When you face the consequences of your unexamined, civilised life, you make moves to restore the world and your place within it. You have a practice, adopt a warrior attitude, you prepare for the future with less energy and money, empty yourself so that you are flexible, free to respond without some ghost or untempered ego in the way, knowing that each small move matters on levels you do not always see. Most of all you can break out of your mind’s silo and initiate yourself into the tribe — become one of the people.
But however you move, you know you can’t do this stuff on your own. Somehow you have to decipher the law.

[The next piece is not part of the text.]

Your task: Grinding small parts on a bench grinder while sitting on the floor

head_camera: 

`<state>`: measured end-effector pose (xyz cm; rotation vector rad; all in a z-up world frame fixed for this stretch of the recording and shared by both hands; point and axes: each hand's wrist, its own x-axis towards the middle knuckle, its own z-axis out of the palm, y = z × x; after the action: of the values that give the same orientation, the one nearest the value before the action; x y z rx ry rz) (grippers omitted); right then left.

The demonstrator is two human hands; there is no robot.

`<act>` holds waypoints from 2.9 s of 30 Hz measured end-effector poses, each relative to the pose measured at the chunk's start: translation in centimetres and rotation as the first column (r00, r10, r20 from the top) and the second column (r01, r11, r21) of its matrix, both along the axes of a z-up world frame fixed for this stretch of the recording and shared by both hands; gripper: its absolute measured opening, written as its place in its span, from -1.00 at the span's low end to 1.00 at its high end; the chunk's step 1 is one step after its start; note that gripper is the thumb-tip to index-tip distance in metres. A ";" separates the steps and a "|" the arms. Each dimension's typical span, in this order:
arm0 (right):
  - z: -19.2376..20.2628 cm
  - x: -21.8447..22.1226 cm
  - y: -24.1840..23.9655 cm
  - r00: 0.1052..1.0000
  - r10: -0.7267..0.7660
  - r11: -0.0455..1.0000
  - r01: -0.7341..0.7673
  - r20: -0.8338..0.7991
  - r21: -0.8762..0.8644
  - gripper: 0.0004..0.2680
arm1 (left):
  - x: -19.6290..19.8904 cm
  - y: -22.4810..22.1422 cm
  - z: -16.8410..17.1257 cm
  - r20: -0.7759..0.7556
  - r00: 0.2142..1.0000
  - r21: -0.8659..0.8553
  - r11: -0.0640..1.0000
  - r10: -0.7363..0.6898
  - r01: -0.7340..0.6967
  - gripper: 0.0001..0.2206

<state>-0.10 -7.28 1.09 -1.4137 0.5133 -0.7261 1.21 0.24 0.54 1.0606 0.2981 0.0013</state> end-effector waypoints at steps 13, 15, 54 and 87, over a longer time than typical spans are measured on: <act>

Our ways of understanding life in graphs and linear narrative are not cutting it at this point because the planet is not shaped that way. Its laws are not made of words or mathematics. Varuna speaks in winds and ocean waves and his law governs worlds of never-ending chaos and creativity. We can no longer peer into our human problems as if we were Freud, and our ‘issues’ a hysterical woman from Vienna. In a dramaturgical age, we are all actor and director and playwright, and frequently find ourselves waiting in the wings, spear in hand, woefully under rehearsed. The Earth, we realise, is our stage. Without it, we are meaningless.
finding our star, (not) following the wrong god home
Last night I went to Westleton Common and looked at the stars with a group of local astronomers. The Common was once a quarry and is famous now for its tiny heathland flowers and nightingales. The group has just formed and each month they hold a ‘star party’ and you can go along and watch nebulas, galaxies and the moons of Jupiter through a several large telescopes. We were invited by Malcolm who has a smallholding in the next door village and whose organic vegetables we have been eating for 12 years now.
There is something extraordinary about meeting strangers in the dark (torches impair night vision) and it seemed to me, only on a piece of common land among people who are keen to share their knowledge, would you find such a feeling of friendship and ease.
Up above us the constellations burn in the vastness of space and time. They have scientific names like M57 and the Trapezium, and also older mythic names, conjured by civilisations that came and went before our own: Aldebaran and Pegasus, the Crab Nebula, Orion the Hunter, his Dog and the North star by which we set our course. Thanks to the telescopes I now know that the Seven Sisters are in fact a host of luminaries, and that Betelgeuse who shines red at the tip of the cosmic bull’s horns is old and dying. The sun will become a planetary nebula too one day, says Malcolm, as he describes the fall of our home star into its final form as a white dwarf. ‘And then what?’ I ask.
‘It becomes a black dwarf.’
‘That’s it!’ he declares and we laugh and go in search of the Orion Nebula.
In some ways you might say that we are short of modern stories to explain our position in the universe: we have looked so far into deep space that we cannot see the blueprint of the heavens so they might parallel our lives, or the drama of the solar system in which our planet, Earth, plays a distinctive role.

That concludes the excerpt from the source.